TASK TO CARRY OUT:
Under no circumstances alter the records; copy each one exactly.

RECORDED INFORMATION:

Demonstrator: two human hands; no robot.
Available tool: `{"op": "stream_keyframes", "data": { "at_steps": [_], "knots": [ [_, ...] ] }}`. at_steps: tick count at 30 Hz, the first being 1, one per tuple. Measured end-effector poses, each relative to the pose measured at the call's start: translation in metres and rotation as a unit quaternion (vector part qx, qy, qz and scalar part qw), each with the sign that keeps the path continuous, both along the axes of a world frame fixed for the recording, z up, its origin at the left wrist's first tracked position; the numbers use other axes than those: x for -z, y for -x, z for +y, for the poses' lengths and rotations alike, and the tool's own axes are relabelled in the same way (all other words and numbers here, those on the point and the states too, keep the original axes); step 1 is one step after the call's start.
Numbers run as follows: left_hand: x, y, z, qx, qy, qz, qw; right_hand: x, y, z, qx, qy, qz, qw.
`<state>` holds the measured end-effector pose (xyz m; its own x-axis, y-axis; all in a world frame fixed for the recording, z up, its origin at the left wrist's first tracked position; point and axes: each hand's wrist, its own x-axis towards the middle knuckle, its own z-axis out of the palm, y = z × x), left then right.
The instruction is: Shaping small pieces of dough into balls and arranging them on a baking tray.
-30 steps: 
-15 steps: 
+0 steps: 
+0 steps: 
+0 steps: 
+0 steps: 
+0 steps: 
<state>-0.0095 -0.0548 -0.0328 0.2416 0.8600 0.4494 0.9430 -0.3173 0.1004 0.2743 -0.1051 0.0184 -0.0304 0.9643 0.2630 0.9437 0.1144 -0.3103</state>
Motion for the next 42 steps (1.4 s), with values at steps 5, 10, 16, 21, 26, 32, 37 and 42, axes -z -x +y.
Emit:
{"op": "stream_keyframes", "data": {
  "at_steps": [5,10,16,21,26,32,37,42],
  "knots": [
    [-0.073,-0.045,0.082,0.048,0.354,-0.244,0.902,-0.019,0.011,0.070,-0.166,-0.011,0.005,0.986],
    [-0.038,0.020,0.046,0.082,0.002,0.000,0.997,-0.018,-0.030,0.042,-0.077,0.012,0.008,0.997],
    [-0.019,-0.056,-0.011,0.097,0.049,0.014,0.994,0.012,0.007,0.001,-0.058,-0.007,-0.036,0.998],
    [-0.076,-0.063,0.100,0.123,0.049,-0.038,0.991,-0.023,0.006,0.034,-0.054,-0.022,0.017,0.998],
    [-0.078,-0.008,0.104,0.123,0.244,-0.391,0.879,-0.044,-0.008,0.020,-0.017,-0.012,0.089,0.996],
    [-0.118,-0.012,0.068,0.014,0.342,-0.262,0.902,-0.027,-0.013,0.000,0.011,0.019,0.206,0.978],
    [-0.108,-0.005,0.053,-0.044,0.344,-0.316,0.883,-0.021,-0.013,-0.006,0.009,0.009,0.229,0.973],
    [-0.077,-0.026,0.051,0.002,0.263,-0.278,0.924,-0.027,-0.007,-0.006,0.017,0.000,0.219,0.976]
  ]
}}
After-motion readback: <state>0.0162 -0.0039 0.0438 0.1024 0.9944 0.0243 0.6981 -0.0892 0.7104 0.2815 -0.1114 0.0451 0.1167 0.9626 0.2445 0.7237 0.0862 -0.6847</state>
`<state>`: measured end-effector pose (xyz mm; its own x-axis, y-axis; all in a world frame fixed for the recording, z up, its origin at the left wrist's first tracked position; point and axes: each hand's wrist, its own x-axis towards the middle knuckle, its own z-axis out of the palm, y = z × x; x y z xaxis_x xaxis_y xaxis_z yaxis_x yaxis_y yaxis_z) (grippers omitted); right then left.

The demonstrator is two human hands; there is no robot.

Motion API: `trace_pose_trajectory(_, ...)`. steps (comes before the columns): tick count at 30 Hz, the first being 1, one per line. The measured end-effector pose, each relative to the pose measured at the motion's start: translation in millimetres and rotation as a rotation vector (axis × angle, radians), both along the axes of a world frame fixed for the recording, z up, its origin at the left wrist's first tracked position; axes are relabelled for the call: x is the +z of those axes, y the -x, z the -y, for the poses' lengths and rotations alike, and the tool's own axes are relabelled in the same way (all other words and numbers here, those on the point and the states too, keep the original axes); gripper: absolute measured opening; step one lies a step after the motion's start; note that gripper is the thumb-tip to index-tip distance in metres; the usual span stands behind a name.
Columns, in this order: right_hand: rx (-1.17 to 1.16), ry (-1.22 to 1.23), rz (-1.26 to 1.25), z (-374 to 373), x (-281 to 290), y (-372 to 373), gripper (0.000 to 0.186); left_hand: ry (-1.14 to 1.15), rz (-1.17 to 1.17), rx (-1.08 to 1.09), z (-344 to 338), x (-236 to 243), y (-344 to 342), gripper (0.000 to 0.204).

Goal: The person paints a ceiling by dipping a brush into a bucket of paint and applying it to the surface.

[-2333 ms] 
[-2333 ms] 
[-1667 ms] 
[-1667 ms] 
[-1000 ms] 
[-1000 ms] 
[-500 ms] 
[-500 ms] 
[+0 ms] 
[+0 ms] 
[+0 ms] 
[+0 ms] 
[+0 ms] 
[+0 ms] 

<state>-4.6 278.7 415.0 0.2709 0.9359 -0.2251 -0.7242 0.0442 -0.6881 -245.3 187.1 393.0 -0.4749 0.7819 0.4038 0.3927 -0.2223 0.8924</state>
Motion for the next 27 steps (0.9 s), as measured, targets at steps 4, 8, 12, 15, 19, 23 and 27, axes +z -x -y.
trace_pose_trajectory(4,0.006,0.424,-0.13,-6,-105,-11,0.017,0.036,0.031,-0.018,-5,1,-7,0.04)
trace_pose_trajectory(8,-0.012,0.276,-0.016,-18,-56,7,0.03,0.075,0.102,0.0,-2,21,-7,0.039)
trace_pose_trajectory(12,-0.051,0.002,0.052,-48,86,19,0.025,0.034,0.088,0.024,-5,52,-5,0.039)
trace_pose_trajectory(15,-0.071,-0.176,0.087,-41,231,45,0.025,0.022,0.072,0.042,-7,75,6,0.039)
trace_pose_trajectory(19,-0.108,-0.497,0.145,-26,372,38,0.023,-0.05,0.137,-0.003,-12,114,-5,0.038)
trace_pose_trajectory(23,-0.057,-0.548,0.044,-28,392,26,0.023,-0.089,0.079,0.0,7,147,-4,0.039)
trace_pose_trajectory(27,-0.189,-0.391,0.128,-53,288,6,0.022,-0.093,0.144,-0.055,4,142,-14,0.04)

ANSWER SPACE:
Demonstrator: two human hands; no robot.
Available tool: `{"op": "stream_keyframes", "data": { "at_steps": [_], "knots": [ [_, ...] ] }}`. at_steps: tick count at 30 Hz, the first being 1, one per tuple. Measured end-effector poses, each relative to the pose measured at the call's start: translation in metres and rotation as a unit quaternion (vector part qx, qy, qz and scalar part qw), each with the sign that keeps the path continuous, both along the axes of a world frame fixed for the recording, z up, its origin at the left wrist's first tracked position; the numbers use other axes than those: x for -z, y for -x, z for +y, for the poses' lengths and rotations alike, and the tool's own axes are relabelled in the same way (all other words and numbers here, those on the point and the states too, keep the original axes); step 1 is one step after the call's start.
Numbers run as follows: left_hand: x, y, z, qx, qy, qz, qw; right_hand: x, y, z, qx, qy, qz, qw.
`<state>` holds the measured end-effector pose (xyz m; its own x-axis, y-axis; all in a world frame fixed for the recording, z up, its origin at the left wrist's first tracked position; point and axes: each hand's wrist, its own x-axis towards the middle knuckle, its own z-axis out of the palm, y = z × x), left then right.
The instruction is: Shaping small pieces of dough into balls and arranging them on a baking tray.
-30 steps: 
-15 steps: 
+0 steps: 
+0 steps: 
+0 steps: 
+0 steps: 
+0 steps: 
<state>-0.0095 -0.0548 -0.0328 0.2416 0.8600 0.4494 0.9430 -0.3173 0.1004 0.2743 -0.1051 0.0184 -0.0304 0.9643 0.2630 0.9437 0.1144 -0.3103</state>
Motion for the next 42 steps (1.4 s), with values at steps 5, 10, 16, 21, 26, 32, 37 and 42, axes -z -x +y.
Emit:
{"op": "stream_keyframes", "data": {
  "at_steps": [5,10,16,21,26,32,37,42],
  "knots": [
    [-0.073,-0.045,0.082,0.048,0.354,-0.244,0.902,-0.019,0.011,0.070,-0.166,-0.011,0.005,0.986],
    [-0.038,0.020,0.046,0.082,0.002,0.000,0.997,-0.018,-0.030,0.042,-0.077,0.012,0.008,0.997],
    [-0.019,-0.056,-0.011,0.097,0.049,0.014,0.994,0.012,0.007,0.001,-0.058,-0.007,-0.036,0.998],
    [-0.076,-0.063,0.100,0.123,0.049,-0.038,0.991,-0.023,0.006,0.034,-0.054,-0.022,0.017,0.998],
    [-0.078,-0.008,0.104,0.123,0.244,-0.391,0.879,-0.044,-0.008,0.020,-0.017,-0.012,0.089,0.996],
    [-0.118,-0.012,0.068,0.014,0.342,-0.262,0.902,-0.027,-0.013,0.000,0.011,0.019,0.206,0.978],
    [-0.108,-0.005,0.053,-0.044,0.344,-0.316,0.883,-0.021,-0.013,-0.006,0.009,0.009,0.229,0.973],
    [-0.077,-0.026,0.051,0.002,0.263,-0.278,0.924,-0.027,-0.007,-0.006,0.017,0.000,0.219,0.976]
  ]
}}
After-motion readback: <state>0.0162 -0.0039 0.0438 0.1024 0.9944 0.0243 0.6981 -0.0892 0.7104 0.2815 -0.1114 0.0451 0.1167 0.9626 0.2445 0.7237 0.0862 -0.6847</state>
`<state>`: measured end-effector pose (xyz mm; its own x-axis, y-axis; all in a world frame fixed for the recording, z up, its origin at the left wrist's first tracked position; point and axes: each hand's wrist, its own x-axis towards the middle knuckle, its own z-axis out of the palm, y = z × x; x y z xaxis_x xaxis_y xaxis_z yaxis_x yaxis_y yaxis_z) (grippers omitted); right then left.

The demonstrator is two human hands; there is no robot.

Motion API: `trace_pose_trajectory(_, ...)`. steps (comes before the columns): tick count at 30 Hz, the first being 1, one per line. The measured end-effector pose, each relative to the pose measured at the motion's start: translation in millimetres and rotation as a rotation vector (axis × angle, radians), both along the axes of a world frame fixed for the recording, z up, its origin at the left wrist's first tracked position; axes are relabelled for the call: x is the +z of those axes, y the -x, z the -y, for the poses' lengths and rotations alike, and the tool's own axes are relabelled in the same way (all other words and numbers here, those on the point and the states too, keep the original axes); gripper: absolute measured opening; step one lies a step after the motion's start; note that gripper is the thumb-tip to index-tip distance in metres; the usual span stands behind a name.
Columns, in this order: right_hand: rx (-1.17 to 1.16), ry (-1.22 to 1.23), rz (-1.26 to 1.25), z (-374 to 373), x (-281 to 290), y (-372 to 373), gripper (0.000 to 0.186); left_hand: ry (-1.14 to 1.15), rz (-1.17 to 1.17), rx (-1.08 to 1.09), z (-344 to 338), x (-236 to 243), y (-344 to 342), gripper (0.000 to 0.204).

Goal: The person paints a ceiling by dipping a brush into a bucket of paint and applying it to the surface.

[-2333 ms] 
[-2333 ms] 
[-1667 ms] 
[-1667 ms] 
[-1000 ms] 
[-1000 ms] 
[-500 ms] 
[-500 ms] 
[+0 ms] 
[+0 ms] 
[+0 ms] 
[+0 ms] 
[+0 ms] 
[+0 ms] 

<state>-4.6 278.7 415.0 0.2709 0.9359 -0.2251 -0.7242 0.0442 -0.6881 -245.3 187.1 393.0 -0.4749 0.7819 0.4038 0.3927 -0.2223 0.8924</state>
Motion for the next 27 steps (0.9 s), as measured, targets at steps 4, 8, 12, 15, 19, 23 and 27, axes +z -x -y.
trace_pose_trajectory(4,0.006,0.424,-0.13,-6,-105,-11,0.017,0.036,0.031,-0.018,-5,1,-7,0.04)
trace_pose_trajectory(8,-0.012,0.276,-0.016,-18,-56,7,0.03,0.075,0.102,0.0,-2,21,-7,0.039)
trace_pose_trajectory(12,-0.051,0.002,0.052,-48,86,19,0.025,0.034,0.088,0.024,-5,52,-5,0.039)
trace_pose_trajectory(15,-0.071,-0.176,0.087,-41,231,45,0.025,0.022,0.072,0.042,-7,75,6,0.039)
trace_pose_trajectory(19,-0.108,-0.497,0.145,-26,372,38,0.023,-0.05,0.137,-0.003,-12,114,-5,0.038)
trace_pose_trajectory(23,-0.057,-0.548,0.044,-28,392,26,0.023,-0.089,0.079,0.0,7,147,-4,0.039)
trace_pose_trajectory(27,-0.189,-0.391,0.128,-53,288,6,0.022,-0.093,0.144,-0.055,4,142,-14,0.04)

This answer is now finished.